Copy verbatim the block of lines in the entries below whose first line contains "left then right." and whose last line contains "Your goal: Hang". Leave out all other lines.

☆ ☆ ☆ ☆ ☆

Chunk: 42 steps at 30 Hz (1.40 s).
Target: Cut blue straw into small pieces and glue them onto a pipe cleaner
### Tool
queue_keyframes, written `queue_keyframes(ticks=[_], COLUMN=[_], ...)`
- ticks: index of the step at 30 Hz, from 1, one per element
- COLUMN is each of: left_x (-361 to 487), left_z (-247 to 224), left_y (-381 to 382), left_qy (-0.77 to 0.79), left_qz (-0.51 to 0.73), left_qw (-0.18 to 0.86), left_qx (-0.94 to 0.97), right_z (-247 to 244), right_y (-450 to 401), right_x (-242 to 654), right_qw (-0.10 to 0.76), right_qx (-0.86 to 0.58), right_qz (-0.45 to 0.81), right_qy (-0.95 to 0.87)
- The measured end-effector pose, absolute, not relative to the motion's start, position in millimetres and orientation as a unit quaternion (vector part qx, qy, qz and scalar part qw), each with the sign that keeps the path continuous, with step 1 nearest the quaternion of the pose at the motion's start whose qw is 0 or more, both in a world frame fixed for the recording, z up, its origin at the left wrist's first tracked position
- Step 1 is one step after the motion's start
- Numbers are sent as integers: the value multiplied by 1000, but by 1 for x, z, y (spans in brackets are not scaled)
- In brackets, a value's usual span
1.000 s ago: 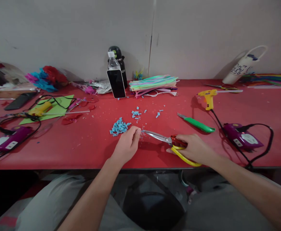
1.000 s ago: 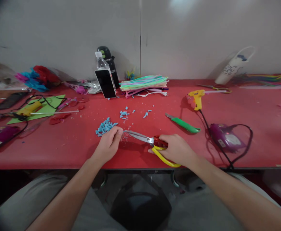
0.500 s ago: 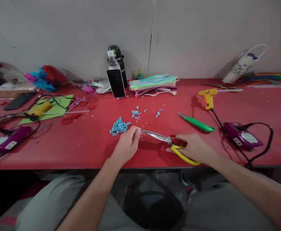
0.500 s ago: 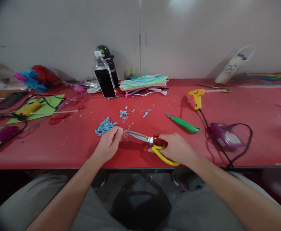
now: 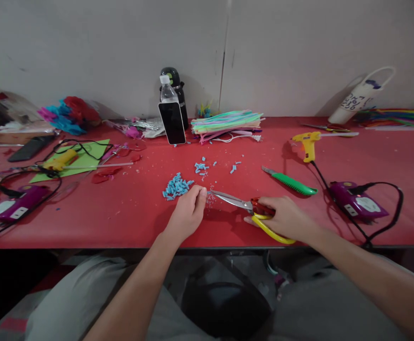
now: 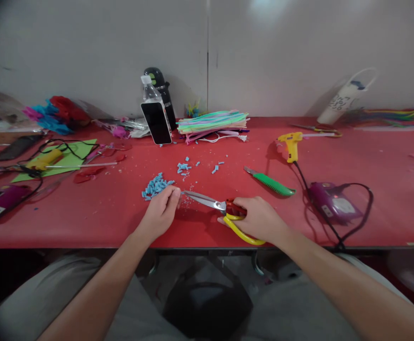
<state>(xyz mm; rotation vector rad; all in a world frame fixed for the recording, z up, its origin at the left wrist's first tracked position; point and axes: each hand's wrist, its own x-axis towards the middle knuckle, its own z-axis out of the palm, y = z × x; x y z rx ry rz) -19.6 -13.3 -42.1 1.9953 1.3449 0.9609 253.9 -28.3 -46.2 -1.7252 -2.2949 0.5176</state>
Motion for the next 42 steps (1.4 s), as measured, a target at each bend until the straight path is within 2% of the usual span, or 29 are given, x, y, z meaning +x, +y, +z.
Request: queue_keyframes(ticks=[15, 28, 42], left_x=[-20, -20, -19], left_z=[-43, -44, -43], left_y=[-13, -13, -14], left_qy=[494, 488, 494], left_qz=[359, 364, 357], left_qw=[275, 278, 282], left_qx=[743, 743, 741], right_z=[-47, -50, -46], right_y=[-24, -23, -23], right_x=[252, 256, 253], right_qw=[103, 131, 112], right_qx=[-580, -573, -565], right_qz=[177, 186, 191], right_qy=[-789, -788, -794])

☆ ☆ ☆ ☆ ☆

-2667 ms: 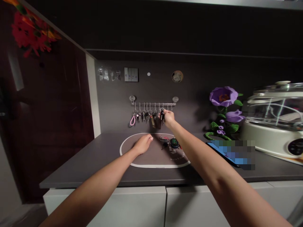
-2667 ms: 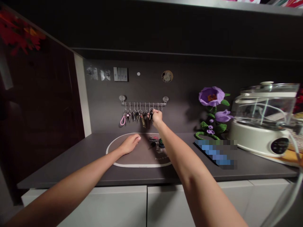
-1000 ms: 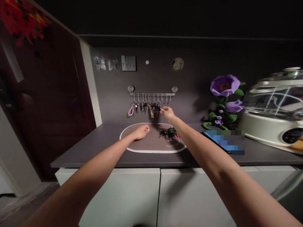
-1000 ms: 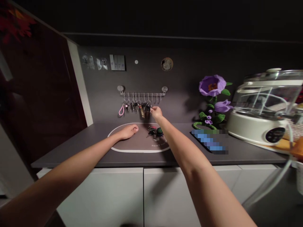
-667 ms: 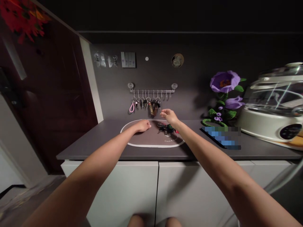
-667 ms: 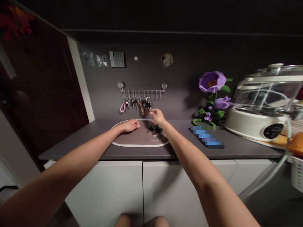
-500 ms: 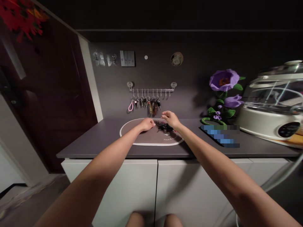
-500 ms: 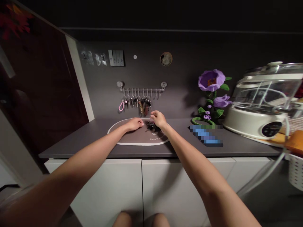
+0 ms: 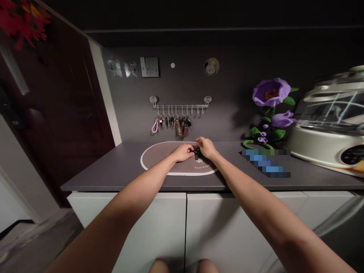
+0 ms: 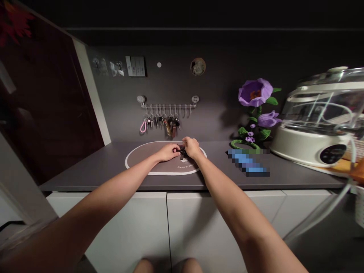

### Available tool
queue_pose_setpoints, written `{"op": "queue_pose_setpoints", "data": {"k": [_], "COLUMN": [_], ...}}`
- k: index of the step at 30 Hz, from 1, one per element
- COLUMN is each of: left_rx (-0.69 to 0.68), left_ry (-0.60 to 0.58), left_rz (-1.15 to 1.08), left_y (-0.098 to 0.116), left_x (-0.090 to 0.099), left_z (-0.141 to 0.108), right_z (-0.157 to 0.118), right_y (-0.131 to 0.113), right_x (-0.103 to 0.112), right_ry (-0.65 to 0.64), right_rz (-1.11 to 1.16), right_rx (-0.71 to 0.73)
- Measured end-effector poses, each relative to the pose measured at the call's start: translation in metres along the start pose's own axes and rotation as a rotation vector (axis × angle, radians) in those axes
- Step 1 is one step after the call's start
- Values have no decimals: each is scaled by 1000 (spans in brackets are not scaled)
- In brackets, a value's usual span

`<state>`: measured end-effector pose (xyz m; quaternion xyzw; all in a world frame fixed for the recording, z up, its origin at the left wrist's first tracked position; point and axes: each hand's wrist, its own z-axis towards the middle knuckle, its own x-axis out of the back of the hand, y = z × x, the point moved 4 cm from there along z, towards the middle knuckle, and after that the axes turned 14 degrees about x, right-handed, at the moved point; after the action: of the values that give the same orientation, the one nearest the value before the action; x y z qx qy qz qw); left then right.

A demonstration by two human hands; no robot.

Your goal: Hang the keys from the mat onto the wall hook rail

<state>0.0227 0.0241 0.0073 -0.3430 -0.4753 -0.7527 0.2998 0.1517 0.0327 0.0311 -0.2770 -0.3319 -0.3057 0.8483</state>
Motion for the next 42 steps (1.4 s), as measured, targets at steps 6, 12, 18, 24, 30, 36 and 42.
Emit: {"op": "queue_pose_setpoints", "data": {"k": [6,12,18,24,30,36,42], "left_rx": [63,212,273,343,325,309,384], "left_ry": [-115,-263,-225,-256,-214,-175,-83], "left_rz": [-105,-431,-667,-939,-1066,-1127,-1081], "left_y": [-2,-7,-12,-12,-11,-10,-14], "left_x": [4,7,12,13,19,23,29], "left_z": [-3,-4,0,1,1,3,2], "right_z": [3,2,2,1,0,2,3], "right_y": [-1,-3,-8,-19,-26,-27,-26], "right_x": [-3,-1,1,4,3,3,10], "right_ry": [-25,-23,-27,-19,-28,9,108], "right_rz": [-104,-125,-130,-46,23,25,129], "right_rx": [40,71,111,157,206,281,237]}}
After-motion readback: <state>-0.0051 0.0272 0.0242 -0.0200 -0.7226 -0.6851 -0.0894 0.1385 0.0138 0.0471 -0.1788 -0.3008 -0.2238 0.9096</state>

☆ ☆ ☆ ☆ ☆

_Reply to the task_
`<state>`: measured end-effector pose (xyz m; quaternion xyzw; all in a world frame fixed for the recording, z up, its origin at the left wrist's first tracked position; point and axes: each hand's wrist, its own z-axis towards the middle knuckle, its own x-axis out of the back of the hand, y = z × x, the point moved 4 cm from there along z, towards the middle knuckle, and after that the axes turned 14 degrees about x, right-handed, at the moved point; after the action: of the values that give the same orientation, the one nearest the value before the action; x y z qx qy qz qw); left then right.

A demonstration by two human hands; no robot.

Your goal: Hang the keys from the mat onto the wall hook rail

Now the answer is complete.